North Dakota is filled with many small parcels of land owned by different individuals. Often those individuals don’t live anywhere near the land and sometimes live in other states. Much of the land is production agricultural crop land. Given the ownership information and the large amount of migratory birds that travel through North Dakota, many landowners don’t want to be bothered with countless hunters asking permission from mid August thru December.

When I first moved to ND from MT I asked permission to hunt all land whether posted or not. It didn’t take long and I was scolded twice by landowners (on the same day) for asking to hunt non posted land. They made it clear to me they don’t post their land for a reason. That reason being they don’t want to be bothered by hunters.
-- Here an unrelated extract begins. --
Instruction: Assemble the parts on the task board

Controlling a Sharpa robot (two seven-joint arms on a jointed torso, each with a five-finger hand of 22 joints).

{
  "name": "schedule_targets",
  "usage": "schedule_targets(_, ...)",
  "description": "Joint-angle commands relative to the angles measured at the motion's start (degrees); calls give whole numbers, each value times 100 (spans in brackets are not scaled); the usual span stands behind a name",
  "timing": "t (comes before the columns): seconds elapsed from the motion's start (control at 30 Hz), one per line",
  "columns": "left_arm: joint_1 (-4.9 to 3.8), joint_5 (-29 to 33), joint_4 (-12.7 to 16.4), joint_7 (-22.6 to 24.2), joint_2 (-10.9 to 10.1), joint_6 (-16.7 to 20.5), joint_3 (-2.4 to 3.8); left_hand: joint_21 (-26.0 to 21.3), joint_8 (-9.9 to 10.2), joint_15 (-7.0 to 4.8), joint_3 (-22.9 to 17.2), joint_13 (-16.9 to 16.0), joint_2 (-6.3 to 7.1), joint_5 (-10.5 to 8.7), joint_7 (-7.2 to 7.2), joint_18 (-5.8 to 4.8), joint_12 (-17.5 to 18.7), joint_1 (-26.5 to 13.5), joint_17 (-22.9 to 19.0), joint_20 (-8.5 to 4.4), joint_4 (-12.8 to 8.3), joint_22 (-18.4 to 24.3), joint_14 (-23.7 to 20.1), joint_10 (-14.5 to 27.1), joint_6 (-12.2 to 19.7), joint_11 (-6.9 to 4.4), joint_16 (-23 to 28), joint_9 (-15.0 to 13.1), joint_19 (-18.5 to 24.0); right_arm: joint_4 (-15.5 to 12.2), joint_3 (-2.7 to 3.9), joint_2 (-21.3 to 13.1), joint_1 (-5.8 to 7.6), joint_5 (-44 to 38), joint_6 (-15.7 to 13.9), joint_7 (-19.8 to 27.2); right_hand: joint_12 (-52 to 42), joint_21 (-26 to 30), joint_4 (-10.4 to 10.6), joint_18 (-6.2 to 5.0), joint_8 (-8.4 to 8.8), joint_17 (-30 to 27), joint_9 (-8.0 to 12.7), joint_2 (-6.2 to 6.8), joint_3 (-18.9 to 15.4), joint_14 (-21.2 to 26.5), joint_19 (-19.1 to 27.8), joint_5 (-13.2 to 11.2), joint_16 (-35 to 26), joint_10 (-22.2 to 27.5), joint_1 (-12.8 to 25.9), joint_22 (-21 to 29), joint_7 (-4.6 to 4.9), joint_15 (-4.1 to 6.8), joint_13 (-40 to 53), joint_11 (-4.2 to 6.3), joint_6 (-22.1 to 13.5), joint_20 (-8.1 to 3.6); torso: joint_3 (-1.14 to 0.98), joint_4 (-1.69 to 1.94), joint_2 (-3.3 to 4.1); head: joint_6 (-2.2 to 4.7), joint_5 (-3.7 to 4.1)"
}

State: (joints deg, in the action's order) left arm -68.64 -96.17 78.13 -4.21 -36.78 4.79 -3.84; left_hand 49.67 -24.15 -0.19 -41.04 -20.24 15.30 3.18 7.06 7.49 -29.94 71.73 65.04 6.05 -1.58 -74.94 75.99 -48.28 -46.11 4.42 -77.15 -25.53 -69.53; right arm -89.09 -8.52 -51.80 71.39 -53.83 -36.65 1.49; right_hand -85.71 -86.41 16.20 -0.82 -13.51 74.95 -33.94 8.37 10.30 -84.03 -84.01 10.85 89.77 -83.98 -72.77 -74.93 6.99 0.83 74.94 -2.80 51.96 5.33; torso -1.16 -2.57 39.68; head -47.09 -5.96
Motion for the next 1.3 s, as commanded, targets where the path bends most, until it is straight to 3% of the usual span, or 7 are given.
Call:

Once a farmer told me I was the eleventh person so far that day to ask for permission to hunt a posted stubble field for geese. That has to get old for landowners.

My North Dakota native in-laws choose to post their land due to cattle often being present. I recently had a discussion with my FIL and he stated that posting his land is not a burden to him and even if all land was considered posted, he’d probably keep doing things they way he always has.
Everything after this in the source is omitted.